- _TASK GOAL_: Compute the number of lines in the following data that include the word "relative", and output that number alone.
Start of Block
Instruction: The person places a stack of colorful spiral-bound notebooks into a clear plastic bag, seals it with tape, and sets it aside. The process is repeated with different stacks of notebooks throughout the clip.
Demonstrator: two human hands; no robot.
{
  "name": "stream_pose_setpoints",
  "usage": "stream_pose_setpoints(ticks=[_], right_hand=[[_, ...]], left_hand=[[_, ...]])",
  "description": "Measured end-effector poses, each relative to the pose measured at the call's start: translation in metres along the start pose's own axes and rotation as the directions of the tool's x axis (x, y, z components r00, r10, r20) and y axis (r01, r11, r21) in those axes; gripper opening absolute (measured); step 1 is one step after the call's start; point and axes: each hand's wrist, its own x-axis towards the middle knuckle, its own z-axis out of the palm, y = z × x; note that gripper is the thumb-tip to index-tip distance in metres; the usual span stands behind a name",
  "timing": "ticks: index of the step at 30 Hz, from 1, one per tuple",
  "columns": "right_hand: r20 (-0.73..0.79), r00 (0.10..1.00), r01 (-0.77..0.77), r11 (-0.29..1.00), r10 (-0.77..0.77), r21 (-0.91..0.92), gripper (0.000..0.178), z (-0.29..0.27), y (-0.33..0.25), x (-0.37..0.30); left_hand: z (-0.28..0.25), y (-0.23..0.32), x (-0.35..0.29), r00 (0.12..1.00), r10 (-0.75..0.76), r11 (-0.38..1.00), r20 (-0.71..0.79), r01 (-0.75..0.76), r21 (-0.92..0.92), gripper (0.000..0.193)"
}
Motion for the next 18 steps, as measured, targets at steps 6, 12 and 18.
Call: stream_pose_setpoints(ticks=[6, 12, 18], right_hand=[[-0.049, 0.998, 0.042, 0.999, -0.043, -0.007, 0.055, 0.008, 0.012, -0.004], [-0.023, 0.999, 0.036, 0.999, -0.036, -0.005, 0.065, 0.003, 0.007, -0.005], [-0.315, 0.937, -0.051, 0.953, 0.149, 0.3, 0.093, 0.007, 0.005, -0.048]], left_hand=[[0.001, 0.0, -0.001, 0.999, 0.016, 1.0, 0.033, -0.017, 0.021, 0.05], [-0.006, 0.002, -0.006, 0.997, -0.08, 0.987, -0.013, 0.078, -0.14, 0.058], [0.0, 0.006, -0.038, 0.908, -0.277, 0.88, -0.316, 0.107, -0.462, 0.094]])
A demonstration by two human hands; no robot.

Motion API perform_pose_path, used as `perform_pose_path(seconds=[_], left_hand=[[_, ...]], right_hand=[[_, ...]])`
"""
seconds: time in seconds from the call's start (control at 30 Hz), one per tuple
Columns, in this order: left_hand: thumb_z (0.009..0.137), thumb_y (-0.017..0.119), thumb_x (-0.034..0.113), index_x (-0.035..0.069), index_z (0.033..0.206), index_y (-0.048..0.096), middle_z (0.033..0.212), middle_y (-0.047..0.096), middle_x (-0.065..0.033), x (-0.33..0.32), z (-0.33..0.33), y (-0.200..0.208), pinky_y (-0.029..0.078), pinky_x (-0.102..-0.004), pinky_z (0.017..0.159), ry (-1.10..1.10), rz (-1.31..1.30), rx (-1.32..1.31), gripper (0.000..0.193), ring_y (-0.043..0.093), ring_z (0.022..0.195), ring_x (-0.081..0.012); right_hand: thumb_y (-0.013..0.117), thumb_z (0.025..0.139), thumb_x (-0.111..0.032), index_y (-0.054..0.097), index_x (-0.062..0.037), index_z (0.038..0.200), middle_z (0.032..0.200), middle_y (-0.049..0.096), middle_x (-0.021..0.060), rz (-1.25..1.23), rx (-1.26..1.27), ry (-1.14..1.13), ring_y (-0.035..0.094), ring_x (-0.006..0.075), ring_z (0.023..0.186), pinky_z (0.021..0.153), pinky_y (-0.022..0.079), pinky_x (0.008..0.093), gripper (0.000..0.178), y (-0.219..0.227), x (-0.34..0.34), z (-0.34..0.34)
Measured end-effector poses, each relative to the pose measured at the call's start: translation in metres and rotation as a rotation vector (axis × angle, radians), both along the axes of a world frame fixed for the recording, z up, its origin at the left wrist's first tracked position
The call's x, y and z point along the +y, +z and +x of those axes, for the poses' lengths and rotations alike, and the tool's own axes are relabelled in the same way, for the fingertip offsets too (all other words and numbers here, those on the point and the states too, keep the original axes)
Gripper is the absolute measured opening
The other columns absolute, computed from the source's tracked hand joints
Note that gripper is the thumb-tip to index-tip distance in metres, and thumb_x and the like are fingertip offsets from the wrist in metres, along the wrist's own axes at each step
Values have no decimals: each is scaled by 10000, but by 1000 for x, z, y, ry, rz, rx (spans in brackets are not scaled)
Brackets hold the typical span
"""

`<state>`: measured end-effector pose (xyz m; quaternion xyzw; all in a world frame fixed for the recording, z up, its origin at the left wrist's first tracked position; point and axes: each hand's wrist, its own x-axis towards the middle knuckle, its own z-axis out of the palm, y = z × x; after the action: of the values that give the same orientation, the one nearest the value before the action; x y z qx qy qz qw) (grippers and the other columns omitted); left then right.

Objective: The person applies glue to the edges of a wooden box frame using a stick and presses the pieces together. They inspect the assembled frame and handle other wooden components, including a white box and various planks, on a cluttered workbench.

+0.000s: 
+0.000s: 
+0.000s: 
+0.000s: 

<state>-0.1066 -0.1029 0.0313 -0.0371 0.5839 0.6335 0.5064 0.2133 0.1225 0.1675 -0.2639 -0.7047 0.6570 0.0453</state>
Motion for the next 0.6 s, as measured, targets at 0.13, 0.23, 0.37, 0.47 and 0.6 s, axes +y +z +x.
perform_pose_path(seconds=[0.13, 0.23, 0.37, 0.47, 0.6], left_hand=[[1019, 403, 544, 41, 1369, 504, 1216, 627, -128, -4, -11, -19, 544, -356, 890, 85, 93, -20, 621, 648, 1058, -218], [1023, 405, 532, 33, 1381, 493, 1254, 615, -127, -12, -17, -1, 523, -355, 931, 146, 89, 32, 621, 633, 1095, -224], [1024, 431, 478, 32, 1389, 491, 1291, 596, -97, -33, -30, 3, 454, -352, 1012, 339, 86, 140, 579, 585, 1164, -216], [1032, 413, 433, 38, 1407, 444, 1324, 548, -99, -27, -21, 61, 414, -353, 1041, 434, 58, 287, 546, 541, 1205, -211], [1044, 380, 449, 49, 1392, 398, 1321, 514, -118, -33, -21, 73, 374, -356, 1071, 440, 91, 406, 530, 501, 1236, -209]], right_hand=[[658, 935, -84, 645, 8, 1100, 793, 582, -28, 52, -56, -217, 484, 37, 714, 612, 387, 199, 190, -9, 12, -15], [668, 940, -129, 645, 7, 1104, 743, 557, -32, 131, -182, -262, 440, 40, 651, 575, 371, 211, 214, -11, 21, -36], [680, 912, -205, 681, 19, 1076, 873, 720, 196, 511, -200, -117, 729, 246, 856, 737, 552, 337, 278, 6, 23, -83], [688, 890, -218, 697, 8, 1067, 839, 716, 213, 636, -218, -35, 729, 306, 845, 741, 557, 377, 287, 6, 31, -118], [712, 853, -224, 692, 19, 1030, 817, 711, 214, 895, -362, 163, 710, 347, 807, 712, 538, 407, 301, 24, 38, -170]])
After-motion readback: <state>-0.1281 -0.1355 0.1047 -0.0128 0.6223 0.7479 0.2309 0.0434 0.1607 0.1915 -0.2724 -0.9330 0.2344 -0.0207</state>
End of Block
- _YOUR RESPONSE_: 2